Dartmouth administration barely goes out of its way to meaningfully impact the lives of its BIPOC students, and by extension, the failure to retain BIPOC faculty is no surprise. Dartmouth fails to acknowledge the heavy burden that BIPOC faculty play in supporting students of color, and the fact that that thankless work is what keeps the campus machine running. There is so much invisibilized labor that BIPOC faculty do, that white professors would never even consider doing, and the fact that the tenure process does not currently weigh non-traditional measures of educating students, will make Dartmouth a place where BIPOC students, workers, faculty, and community members do not feel safe.

Z Spicer, Dartmouth alumnus

White supremacy is a very deep and insidious force that when unexamined is quite invisible. It is no one individual’s fault, no one is by nature racist. It is something that we have learned. And if we are to unlearn that it starts with each individual doing their own deep work to recognize the invisible forces at work here. I implore you for you to take a look at yourself, and pick up some books that will teach you about how to see yourself in a different way. Don’t be afraid. Because of your privilege, you have much less to be afraid of them those who are under the thumb of this insidious force. As the administration of an established place of learning, it is up to you to stop the cycle of harm that exist because of this type of ignorance.

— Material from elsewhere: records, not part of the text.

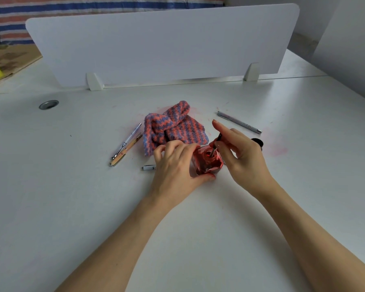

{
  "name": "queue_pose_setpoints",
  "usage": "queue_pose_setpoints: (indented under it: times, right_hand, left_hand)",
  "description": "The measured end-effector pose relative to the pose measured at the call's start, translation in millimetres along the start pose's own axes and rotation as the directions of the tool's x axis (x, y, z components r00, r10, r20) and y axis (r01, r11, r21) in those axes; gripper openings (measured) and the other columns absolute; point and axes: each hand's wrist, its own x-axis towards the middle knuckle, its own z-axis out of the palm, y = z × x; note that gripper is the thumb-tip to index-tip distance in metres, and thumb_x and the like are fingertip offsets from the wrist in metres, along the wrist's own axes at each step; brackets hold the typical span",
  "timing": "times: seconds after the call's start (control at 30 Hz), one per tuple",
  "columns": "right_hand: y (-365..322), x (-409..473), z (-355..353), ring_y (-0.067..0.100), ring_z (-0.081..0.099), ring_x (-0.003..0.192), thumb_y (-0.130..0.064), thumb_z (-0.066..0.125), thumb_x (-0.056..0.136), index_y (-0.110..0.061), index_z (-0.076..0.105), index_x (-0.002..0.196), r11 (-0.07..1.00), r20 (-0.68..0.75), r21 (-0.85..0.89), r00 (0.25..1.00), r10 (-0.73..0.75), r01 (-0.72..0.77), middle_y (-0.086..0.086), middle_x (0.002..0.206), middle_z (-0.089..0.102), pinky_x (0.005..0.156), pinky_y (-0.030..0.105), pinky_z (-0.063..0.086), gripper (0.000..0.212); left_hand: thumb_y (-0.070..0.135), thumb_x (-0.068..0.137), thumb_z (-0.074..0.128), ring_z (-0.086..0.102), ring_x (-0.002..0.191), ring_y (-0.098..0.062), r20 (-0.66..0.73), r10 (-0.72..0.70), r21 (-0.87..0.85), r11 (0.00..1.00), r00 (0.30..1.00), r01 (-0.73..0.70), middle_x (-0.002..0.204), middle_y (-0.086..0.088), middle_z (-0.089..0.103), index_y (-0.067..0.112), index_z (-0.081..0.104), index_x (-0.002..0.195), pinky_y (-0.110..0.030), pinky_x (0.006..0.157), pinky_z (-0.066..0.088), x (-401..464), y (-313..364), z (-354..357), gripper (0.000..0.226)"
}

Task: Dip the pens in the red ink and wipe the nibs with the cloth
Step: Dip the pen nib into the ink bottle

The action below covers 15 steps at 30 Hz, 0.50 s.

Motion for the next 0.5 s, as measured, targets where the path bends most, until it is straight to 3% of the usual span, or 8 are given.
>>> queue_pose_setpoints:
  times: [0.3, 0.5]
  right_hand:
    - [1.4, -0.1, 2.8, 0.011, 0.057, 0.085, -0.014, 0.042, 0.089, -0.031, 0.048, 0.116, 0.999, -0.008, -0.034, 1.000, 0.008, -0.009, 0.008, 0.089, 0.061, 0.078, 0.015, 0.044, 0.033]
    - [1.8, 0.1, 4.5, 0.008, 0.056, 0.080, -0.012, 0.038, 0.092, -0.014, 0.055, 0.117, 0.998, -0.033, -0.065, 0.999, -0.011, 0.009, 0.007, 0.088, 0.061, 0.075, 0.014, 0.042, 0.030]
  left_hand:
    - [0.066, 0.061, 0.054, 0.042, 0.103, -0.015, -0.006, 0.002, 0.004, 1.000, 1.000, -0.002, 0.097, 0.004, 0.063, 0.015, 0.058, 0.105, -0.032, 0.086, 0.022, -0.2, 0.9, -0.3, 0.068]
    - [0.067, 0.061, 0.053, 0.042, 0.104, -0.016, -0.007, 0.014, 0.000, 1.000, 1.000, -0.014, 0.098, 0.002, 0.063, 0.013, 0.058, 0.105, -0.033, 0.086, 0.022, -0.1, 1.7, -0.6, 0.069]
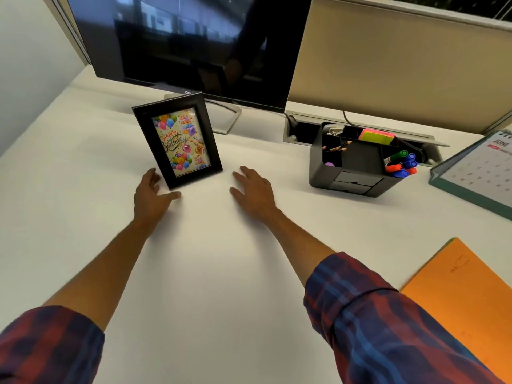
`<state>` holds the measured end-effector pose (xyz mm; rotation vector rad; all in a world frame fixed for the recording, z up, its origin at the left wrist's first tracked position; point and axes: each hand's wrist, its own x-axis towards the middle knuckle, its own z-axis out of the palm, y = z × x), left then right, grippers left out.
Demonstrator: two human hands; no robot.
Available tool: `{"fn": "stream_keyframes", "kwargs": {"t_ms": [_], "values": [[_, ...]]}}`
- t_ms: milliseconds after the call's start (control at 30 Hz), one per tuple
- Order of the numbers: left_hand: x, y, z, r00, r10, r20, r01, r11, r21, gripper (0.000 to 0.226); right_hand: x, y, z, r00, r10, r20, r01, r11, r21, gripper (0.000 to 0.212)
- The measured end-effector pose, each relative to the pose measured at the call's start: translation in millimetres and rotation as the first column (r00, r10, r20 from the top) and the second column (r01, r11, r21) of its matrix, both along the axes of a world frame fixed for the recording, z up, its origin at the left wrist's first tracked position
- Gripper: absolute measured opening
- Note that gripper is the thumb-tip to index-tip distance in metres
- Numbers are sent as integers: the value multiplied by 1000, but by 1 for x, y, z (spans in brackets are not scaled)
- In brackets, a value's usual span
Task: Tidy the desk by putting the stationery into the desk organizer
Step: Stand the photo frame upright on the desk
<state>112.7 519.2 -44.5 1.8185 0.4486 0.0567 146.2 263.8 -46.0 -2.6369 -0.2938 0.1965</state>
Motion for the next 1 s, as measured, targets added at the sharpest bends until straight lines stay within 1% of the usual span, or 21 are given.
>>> {"fn": "stream_keyframes", "kwargs": {"t_ms": [67, 100, 133, 200, 267, 300, 433, 533, 633, 733, 833, 900, 1000], "values": [[-19, -10, -6, 1000, -19, 14, 16, 978, 209, 80, -15, -10, -3, 1000, 7, -9, -7, 1000, -27, 54], [-28, -16, -8, 999, -49, 19, 41, 947, 318, 76, -23, -14, -3, 1000, 5, -22, -6, 999, -35, 54], [-38, -22, -12, 997, -81, 19, 66, 904, 422, 71, -30, -19, -3, 999, 4, -39, -6, 999, -41, 55], [-58, -30, -21, 989, -146, 6, 112, 784, 611, 62, -44, -27, -1, 997, 7, -75, -10, 999, -50, 55], [-77, -39, -28, 981, -192, -18, 146, 674, 725, 61, -58, -38, 3, 995, 8, -101, -15, 998, -61, 56], [-85, -43, -30, 980, -198, -33, 156, 646, 747, 63, -65, -44, 5, 994, 9, -111, -16, 998, -68, 56], [-108, -56, -29, 982, -175, -67, 163, 621, 767, 69, -98, -69, 15, 992, 8, -127, -21, 994, -104, 55], [-123, -68, -31, 981, -173, -83, 170, 578, 798, 63, -124, -89, 25, 992, 9, -123, -27, 989, -144, 54], [-138, -87, -31, 982, -141, -123, 182, 570, 801, 58, -147, -107, 31, 992, 25, -124, -48, 982, -183, 53], [-155, -116, -30, 976, -129, -176, 219, 577, 787, 68, -170, -129, 36, 992, 54, -111, -78, 971, -225, 51], [-172, -148, -32, 968, -163, -191, 250, 547, 799, 74, -190, -151, 41, 991, 93, -99, -117, 953, -281, 46], [-183, -168, -30, 964, -193, -181, 257, 522, 813, 75, -202, -166, 41, 993, 104, -56, -116, 946, -302, 38], [-200, -196, -28, 954, -238, -183, 282, 500, 819, 76, -222, -198, 40, 998, 52, 45, -39, 970, -239, 35]]}}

Erin Johnson, CIIS Adjunct facility, Synaptic Institute

I only recently learned that Dr. Sharlene Mollett [person of color in Dartmouth Geography Department] had also been denied tenure at Dartmouth. This is really alarming and makes me want to know more about the tenure process itself at Dartmouth.

Soohyung Hur, Dartmouth alumnus

Far too often, I have seen BIPOC professors loved my students across campus leave too soon because they were treated without disrespect or dignity by the administration. For exactly, I think every professor who is a women of color, particularly those whose work involves scholarship about people of marginalized identities, who people recommend I take classes with my freshman year no longer work here by my senior year because they did not receive tenure.

Sabrina Eager, Dartmouth Student.

BIPOC faculty do the incredibly time consuming and incredibly necessary work of mentoring students of color. The time they put into their students on a personal level is most valued by students and clearly undervalued by the college. As a former student, I am certain my experience wouldn’t have been as rich and rewarding without the time faculty of color dedicated to understanding and supporting my academic growth on a deeply personal level.

Milla Anderson, Dartmouth alumnas

It is awful and should be discussed and examined more thoroughly. Painfully transparent.

Heidi Edwards, Friend

Tish has worked hard for over 8 years within your business infrastructure. It is strange to see these types of decisions. I am not certain all of the details but to the fact that she has a petition out to assist her, she really does care about the position and the services she was providing for Dartmouth.

Shepard Griffin, Friend

Now more than ever across the US we need to support teachers like Professor Lopez who have demonstrated their commitment to higher learning and to their students. We need to hear ALL sides of the stories so that students can learn to think critically about the world around them. Marginalized communities especially need to be heard, need their stories told and need to feel welcome to do so. Please reconsider your decision. Thank you.